China probes report of hundreds of children 'sold like cabbages'
Last Updated: Thursday, May 1, 2008 | 9:53 AM ET
The Associated Press
China is investigating whether hundreds of children, most between the ages of nine and 16, were sold to factories in the southern province of Guangdong over the past five years to work as virtual slave labourers, state media said Wednesday.
The probe was launched following the publication Monday of an investigative report by Southern Metropolis, a state-run daily in Guangdong. The report said the children were "sold like cabbages" by their parents to gangs who in turn sold them off to employment agencies or directly to factories hundreds of kilometres from their homes.
Most of the kids were from Liangshan, a poor farming town in southwestern Sichuan province, and ended up working in electronics and other factories in Guangdong's Dongguan city as well as Shenzhen and Huizhou, the paper said.
The official China Daily newspaper on Wednesday quoted Dongguan spokesman Wang Yongquan as saying that the city's "labour enforcement and trade union will investigate all companies in the town, the labour market and agencies."

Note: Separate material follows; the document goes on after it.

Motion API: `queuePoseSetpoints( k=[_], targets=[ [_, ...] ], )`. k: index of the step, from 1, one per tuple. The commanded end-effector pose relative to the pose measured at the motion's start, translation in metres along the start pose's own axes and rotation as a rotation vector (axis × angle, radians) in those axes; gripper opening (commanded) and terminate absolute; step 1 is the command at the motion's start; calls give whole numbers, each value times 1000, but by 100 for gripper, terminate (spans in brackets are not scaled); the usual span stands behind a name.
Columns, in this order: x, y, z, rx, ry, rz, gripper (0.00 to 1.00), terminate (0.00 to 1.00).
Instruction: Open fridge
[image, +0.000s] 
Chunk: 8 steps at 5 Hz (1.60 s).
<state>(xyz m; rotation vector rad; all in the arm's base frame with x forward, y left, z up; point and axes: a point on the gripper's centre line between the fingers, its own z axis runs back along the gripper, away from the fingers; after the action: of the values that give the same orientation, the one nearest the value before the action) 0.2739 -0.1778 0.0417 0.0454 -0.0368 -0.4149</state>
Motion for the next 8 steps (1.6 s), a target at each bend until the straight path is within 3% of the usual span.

He told the paper that police already had rescued more than 100 youngsters from rented houses and arrested several people but gave no additional details.
The probe comes less than a year after Chinese media uncovered that children as young as eight were abducted or recruited from bus and train stations with false promises of well-paying jobs and sold to brick kilns in several northern Chinese provinces for about $65 US.
The victims were forced to work almost around the clock, beaten, and deprived of pay, nourishment and basic medical care.
The Southern Metropolis said the children from Liangshan earned as little as 30 cents an hour and were forced to work long hours.
The Guangzhou Daily described tagging along with police in Dongguan Tuesday as they questioned young factory workers. One girl named Luo Siqi from Liangshan said she made 50 cents an hour and initially claimed she had come to Dongguan on her own.
When told by police that the money she thought she was sending home could not have reached her family, she broke down in tears, the paper said.
"My father and mother sold me. I don't want to go back," Luo was quoted as saying.